§ Task to complete: Among the following entries, how many lines hold the string "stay"? State only the number.
--
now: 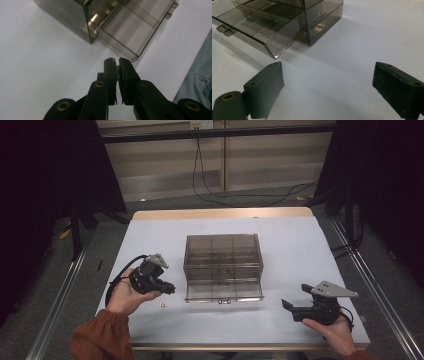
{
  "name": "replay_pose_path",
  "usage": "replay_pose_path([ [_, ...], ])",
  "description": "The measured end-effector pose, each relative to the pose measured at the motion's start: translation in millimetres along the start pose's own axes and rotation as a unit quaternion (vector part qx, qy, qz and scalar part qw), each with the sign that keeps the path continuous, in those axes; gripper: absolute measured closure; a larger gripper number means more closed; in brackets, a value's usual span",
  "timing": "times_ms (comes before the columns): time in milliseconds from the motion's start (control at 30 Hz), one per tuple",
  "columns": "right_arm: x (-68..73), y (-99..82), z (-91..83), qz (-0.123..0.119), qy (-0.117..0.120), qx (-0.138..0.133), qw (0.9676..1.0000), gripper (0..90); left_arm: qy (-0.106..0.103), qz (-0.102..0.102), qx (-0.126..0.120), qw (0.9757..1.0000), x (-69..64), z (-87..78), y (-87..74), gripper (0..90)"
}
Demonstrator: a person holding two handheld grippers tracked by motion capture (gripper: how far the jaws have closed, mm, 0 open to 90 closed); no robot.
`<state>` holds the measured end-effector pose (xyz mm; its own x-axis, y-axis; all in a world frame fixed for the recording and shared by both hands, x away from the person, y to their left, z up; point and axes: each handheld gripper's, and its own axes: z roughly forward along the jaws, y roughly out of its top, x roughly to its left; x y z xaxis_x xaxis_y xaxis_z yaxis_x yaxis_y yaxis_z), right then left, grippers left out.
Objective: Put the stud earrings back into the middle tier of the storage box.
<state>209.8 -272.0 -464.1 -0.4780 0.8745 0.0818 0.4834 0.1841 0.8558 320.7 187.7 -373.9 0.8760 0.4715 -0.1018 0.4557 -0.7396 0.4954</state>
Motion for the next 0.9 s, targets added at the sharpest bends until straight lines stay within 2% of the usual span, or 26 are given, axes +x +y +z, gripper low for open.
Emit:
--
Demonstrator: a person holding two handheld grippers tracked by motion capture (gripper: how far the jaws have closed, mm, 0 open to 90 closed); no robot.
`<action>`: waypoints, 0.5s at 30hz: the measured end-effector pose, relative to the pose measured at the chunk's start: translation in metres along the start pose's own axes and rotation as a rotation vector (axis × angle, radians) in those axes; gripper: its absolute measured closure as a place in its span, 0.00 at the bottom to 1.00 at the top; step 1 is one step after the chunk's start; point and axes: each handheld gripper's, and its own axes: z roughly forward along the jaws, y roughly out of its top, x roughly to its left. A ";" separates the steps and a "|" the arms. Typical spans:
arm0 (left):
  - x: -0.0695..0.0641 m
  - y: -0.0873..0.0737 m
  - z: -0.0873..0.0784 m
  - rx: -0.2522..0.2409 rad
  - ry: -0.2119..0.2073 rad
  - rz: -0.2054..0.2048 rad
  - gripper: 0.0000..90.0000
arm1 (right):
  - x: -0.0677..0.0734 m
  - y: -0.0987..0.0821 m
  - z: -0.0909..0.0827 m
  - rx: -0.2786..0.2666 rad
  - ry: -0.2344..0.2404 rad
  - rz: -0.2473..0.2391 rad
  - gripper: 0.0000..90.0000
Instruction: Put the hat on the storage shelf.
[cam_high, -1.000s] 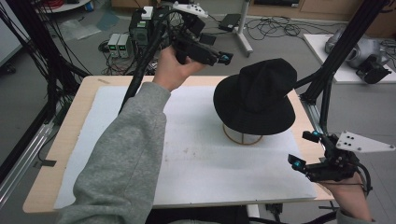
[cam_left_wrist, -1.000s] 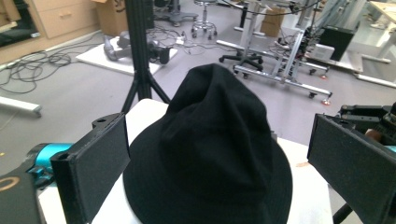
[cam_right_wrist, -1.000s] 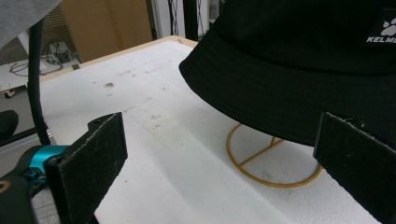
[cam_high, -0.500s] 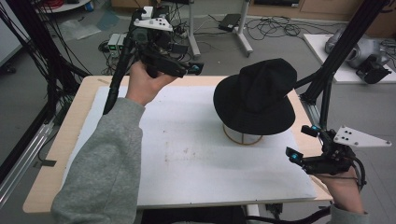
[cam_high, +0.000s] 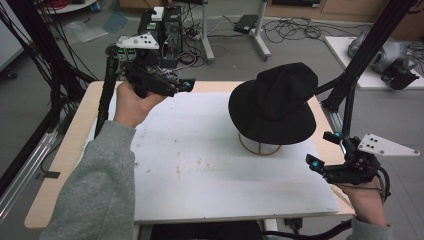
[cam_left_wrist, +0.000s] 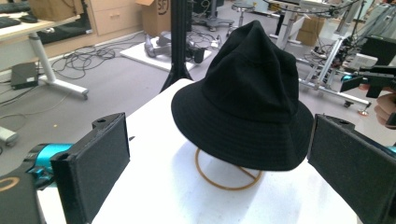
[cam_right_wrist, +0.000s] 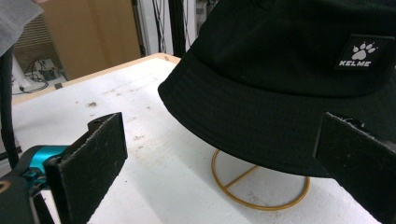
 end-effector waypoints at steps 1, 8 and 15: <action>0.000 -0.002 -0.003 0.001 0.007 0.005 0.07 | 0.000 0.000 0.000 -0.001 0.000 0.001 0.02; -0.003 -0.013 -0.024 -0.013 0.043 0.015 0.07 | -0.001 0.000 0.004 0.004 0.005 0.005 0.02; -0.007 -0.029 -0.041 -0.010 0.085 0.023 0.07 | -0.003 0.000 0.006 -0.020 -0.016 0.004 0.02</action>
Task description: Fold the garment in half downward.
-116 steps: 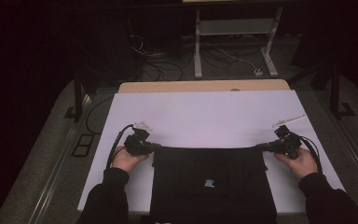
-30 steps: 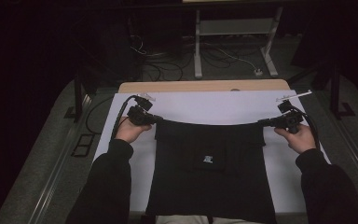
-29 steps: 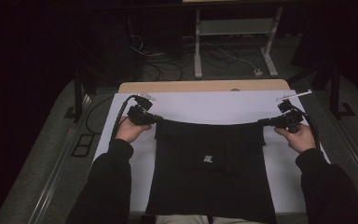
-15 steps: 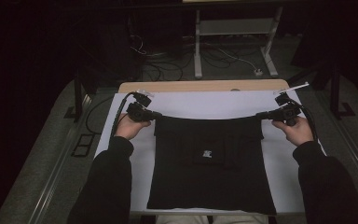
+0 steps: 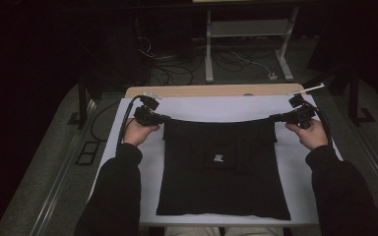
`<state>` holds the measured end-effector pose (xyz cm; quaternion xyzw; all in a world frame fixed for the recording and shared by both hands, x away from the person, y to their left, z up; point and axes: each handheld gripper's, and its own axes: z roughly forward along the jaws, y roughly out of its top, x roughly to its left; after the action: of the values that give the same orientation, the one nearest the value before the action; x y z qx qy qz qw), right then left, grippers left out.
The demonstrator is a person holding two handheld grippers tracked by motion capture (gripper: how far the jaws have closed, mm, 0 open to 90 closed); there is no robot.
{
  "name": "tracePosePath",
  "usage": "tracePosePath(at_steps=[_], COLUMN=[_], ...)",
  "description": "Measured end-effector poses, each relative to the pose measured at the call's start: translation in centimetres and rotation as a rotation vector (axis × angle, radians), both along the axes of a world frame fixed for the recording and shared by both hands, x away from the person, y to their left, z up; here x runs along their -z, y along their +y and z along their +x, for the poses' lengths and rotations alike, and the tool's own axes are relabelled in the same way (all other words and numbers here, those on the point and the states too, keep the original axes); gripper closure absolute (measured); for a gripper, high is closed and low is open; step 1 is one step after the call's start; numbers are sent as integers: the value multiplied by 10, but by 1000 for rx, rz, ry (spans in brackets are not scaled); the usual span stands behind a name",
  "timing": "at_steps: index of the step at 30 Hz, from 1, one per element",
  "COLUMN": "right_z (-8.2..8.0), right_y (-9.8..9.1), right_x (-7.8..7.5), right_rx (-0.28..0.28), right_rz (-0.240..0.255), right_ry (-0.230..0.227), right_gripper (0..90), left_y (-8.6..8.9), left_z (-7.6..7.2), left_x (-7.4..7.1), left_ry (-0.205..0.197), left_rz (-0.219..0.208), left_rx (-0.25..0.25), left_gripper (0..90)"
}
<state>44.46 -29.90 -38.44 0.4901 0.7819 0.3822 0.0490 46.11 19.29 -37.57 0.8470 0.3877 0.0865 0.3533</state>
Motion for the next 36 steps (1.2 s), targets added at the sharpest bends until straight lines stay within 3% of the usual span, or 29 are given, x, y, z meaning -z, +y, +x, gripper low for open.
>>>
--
§ Response to this exercise: 2